9. This Agreement serves as the complete and exclusive agreement between me and D4VR. This Agreement supersedes and replaces any and all previous discussions, negotiations, understandings, and agreements, written or oral, regarding any or all of the subject matter herein. No term of this Agreement will be deemed waived by reason of any previous failure to enforce it. No term of this Agreement may be waived except in writing, signed by the party waiving enforcement. I agree that if any portion of this Agreement is found to be void or unenforceable, the remaining portions shall remain in full force and effect. If there are any disputes regarding this agreement, I on behalf of myself and/or my child/ward hereby waive any right I and/or my child/ward may have to a trial and agree that such dispute shall be brought within one (1) year of the date of this Agreement and will be determined by binding arbitration before one arbitrator to be administered pursuant to the American Arbitration Association. I further agree that the arbitration will take place solely in New Albany, Indiana and that the substantive law of Indiana shall apply. If, despite the representations made in this Agreement, I or anyone on behalf of myself and/or my child/ward file or otherwise initiate a lawsuit against D4VR, in addition to my agreement to defend and indemnify D4VR, I agree: (i) that any litigation involving the parties to this agreement shall be brought solely within the State of Indiana and shall be governed by the laws of Indiana, and (ii) to pay D4VR within sixty (60) days of initiating or filing a lawsuit against D4VR liquidated damages (and not as a penalty) in the amount of $5,000 plus 12% interest per annum if payment is not made on time. D4VR may assign this Agreement, in whole or in part, without notice to me at any time. Your rights under this Agreement are in no way transferable, in whole or in part, without our prior written consent.

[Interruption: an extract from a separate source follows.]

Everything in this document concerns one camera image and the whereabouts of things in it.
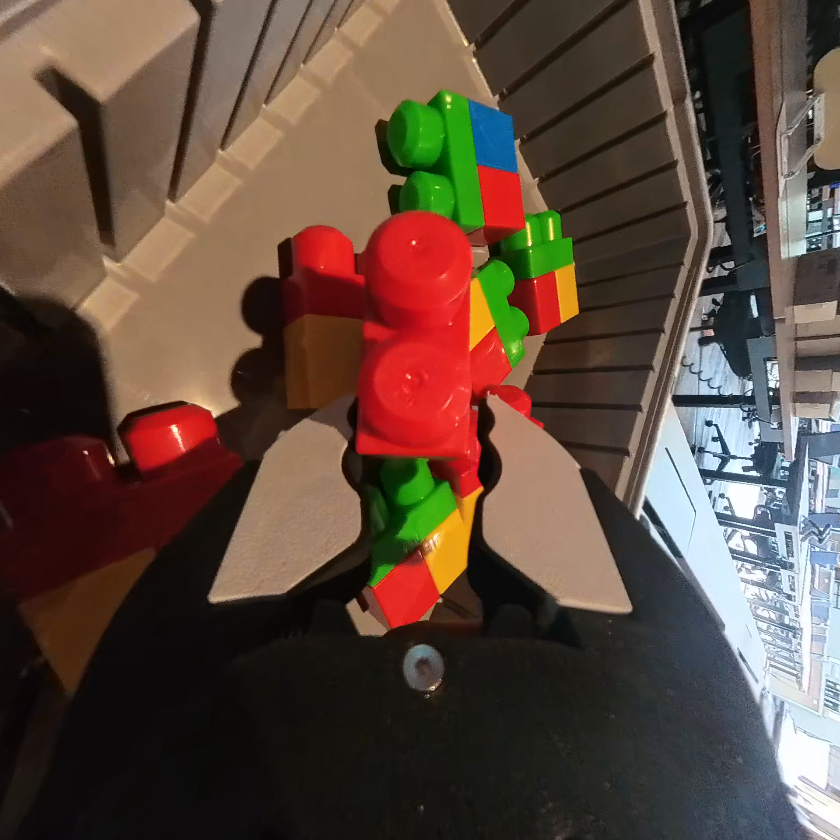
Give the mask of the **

10. I further grant D4VR the right to photograph, videotape and/or record me and/or my child/ward and to use my or my child/ward's name, face, likeness, voice and appearance in connection with exhibitions, publicity, advertising and promotional materials without reservation, limitation or compensation.
11. Contact details for D4VR can be found on D4VR's Website under the "Contact" heading. All notices regarding this Agreement and the Services will be provided in writing to by e-mail or by U.S. mail using the contact information provided by me upon registration. Notice will be deemed given one (1) business day after e-mail transmission from D4VR to me, or two (2) business days after the date of deposit with the U.S. Mail.
12. D4VR offers a variety of software titles with a range of genres and ratings. D4VR staff can provide helpful recommendations regarding content, but it is the sole responsibility of the parent/guardian of any patron under the age of eighteen (18) to ensure that the content selected by them is deemed appropriate.
I HAVE CAREFULLY READ THIS AGREEMENT, THE D4VR RULES AND FULLY UNDERSTAND ITS CONTENTS. I AM AWARE THAT THIS IS A RELEASE OF LIABILITY FOR MYSELF AND MY CHILD/ WARD AND A CONTRACT BETWEEN MYSELF, MY CHILD/WARD AND D4VR AND UNDERSTAND THAT I HAVE GIVEN UP LEGAL RIGHTS BY SIGNING IT, AND I HAVE SIGNED IT OF MY OWN FREE WILL. I HAVE ALSO WATCHED THE D4VR TUTORIAL VIDEO IN ITS ENTIRETY AND ACCEPT THAT MY EXPERIENCE INVOLVING THE D4VR VIRTUAL REALITY EQUIPMENT IS DEPENDENT ON MY OWN ABILITY TO FOLLOW THE INSTRUCTIONS IN THE SAID VIDEO. THIS AGREEMENT SHALL BE BINDING TO THE FULLEST EXTENT PERMITTED BY LAW. IF ANY PROVISION OF THIS AGREEMENT IS FOUND TO BE UNENFORCEABLE, THE REMAINING TERMS SHALL BE ENFORCEABLE.